▸ **Work task**
Search the records below for the word "Mark" and show every line where it occurs.

▸ **Entries shown**
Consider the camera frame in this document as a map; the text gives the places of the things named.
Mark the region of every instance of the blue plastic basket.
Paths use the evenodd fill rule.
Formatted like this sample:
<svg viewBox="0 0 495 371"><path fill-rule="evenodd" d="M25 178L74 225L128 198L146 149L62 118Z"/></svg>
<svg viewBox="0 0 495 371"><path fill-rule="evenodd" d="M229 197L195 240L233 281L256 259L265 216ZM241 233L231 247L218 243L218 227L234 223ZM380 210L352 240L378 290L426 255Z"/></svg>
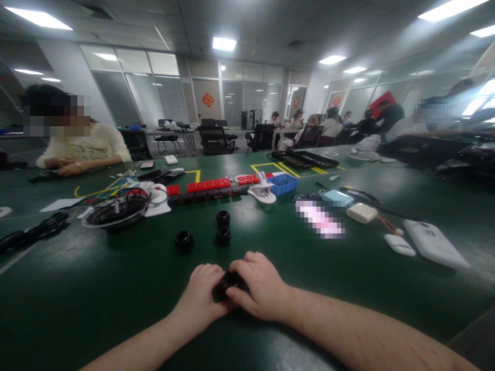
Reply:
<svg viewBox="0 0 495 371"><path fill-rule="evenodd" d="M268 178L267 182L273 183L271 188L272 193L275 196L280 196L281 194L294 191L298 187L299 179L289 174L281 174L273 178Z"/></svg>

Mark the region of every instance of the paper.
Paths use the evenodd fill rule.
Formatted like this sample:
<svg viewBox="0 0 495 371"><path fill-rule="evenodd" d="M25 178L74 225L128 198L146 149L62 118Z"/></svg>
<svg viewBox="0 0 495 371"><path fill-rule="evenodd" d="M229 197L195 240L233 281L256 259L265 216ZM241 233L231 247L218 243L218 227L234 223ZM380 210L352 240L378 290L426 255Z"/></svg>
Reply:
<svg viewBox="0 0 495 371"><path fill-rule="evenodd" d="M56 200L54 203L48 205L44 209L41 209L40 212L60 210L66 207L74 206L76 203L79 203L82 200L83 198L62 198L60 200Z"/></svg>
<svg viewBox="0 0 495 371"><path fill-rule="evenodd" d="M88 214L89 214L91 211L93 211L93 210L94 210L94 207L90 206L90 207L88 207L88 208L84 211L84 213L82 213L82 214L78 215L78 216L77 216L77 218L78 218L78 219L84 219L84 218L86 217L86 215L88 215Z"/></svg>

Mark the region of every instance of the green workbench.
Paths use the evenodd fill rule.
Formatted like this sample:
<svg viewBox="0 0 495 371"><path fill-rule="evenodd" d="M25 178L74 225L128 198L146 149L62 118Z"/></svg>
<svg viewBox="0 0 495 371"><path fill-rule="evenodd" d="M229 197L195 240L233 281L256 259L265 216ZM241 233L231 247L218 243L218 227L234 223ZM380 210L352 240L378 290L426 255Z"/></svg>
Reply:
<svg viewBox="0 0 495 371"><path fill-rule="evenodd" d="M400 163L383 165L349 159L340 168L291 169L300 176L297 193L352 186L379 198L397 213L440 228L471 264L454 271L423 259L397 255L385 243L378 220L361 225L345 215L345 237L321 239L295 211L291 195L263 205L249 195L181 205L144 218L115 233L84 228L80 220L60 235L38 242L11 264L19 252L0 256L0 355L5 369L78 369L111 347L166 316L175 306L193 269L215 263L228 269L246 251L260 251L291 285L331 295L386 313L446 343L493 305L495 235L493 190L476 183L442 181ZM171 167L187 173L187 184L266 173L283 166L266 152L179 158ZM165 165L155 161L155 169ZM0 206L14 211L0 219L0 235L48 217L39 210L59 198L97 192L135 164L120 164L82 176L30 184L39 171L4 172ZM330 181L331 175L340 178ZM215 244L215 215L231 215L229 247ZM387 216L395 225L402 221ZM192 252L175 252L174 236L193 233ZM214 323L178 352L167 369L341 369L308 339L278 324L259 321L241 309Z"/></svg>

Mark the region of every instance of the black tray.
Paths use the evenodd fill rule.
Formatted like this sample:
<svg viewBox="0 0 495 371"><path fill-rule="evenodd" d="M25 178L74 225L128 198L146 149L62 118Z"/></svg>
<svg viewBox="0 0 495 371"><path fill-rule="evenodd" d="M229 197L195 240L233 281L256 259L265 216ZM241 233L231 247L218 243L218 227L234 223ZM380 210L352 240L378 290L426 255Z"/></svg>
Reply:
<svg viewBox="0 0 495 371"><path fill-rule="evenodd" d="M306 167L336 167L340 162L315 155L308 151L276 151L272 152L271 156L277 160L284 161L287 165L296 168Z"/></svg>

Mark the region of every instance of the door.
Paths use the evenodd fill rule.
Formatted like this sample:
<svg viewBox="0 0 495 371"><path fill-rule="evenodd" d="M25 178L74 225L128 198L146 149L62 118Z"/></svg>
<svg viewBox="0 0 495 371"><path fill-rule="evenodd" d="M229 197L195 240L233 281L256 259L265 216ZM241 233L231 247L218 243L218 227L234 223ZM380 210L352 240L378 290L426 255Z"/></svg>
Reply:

▸ **Answer space**
Mark the region of every instance of the blue plastic basket.
Mark the region of every instance of the paper.
Mark the region of every instance of the green workbench.
Mark the region of every instance of the black tray.
Mark the region of every instance of the door.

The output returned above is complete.